→ **Your task**
Report how many lines of the material contain the string "brown". Add nothing beyond the number.

*** Data extract ***

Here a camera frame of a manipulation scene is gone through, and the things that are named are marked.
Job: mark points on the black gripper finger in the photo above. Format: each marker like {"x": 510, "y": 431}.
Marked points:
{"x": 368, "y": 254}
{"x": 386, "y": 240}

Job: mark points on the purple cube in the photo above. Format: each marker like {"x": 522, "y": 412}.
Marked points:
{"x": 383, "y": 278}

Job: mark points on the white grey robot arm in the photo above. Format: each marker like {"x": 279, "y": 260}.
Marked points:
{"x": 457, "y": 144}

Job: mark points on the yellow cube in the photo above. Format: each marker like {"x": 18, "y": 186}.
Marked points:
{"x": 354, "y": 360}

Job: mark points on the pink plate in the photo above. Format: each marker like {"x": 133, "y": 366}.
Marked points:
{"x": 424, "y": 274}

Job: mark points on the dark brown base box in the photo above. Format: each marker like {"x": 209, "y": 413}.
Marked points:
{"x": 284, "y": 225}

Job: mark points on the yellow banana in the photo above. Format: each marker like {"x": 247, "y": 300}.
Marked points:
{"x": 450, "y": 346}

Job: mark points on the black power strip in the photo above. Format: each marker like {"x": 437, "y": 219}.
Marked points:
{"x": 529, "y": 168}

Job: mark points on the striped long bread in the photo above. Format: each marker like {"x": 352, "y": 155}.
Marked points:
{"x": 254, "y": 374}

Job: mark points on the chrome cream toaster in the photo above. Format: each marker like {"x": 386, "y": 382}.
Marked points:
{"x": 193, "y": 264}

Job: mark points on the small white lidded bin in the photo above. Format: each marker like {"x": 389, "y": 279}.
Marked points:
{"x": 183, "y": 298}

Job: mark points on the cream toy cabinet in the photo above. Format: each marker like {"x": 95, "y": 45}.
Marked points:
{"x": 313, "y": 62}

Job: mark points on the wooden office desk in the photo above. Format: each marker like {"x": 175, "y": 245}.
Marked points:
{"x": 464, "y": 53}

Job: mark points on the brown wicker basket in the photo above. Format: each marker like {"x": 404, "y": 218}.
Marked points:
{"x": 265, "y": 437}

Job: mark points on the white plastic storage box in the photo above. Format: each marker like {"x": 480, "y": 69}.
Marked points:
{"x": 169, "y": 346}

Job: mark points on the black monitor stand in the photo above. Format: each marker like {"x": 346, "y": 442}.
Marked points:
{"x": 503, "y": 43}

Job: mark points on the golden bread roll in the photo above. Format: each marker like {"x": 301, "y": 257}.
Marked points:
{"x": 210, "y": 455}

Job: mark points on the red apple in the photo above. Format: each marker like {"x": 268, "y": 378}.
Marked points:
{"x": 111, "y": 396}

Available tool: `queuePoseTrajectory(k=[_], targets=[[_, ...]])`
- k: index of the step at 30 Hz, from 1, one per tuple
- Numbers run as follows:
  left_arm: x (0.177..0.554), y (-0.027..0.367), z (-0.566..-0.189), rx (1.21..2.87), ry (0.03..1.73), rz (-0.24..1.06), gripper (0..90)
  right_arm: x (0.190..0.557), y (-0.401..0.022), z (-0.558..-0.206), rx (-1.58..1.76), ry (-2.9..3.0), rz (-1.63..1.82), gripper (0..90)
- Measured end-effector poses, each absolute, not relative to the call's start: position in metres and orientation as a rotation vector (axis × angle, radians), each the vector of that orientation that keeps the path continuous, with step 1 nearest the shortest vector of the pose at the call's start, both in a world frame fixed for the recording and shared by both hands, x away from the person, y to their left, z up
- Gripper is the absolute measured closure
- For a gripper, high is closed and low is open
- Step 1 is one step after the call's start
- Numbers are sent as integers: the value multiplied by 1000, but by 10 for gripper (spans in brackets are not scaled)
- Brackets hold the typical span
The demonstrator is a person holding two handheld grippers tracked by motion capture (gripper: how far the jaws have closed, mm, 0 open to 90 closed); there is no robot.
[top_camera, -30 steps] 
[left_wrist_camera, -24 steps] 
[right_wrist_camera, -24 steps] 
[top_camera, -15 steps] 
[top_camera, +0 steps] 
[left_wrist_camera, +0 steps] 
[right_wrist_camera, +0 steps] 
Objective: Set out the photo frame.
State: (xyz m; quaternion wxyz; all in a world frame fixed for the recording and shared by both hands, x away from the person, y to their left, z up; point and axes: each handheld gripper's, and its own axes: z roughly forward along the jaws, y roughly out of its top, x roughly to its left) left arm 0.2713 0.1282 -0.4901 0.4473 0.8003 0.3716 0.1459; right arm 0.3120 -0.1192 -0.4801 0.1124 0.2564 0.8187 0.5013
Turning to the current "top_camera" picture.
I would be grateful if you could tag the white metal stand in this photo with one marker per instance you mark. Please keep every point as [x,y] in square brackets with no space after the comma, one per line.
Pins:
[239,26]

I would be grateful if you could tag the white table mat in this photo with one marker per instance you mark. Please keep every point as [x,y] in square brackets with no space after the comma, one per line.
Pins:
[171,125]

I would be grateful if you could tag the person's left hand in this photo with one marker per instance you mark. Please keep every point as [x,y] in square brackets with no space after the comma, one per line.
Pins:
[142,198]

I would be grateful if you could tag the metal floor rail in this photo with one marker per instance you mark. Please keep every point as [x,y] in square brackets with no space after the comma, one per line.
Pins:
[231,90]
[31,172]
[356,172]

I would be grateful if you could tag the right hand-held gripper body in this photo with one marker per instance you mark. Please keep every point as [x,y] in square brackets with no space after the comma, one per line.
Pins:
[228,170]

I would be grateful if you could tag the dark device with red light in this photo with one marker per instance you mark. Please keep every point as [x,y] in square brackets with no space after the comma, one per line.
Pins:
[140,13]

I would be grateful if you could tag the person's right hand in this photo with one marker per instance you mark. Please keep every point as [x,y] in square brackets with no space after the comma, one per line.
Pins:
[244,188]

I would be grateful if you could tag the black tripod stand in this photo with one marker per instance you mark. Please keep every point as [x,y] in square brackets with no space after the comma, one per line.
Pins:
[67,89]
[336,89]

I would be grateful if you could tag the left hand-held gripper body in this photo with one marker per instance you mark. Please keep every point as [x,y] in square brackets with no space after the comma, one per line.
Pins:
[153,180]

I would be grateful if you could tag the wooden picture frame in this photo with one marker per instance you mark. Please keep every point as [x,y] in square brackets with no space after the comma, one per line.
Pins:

***

→ **Exercise output**
2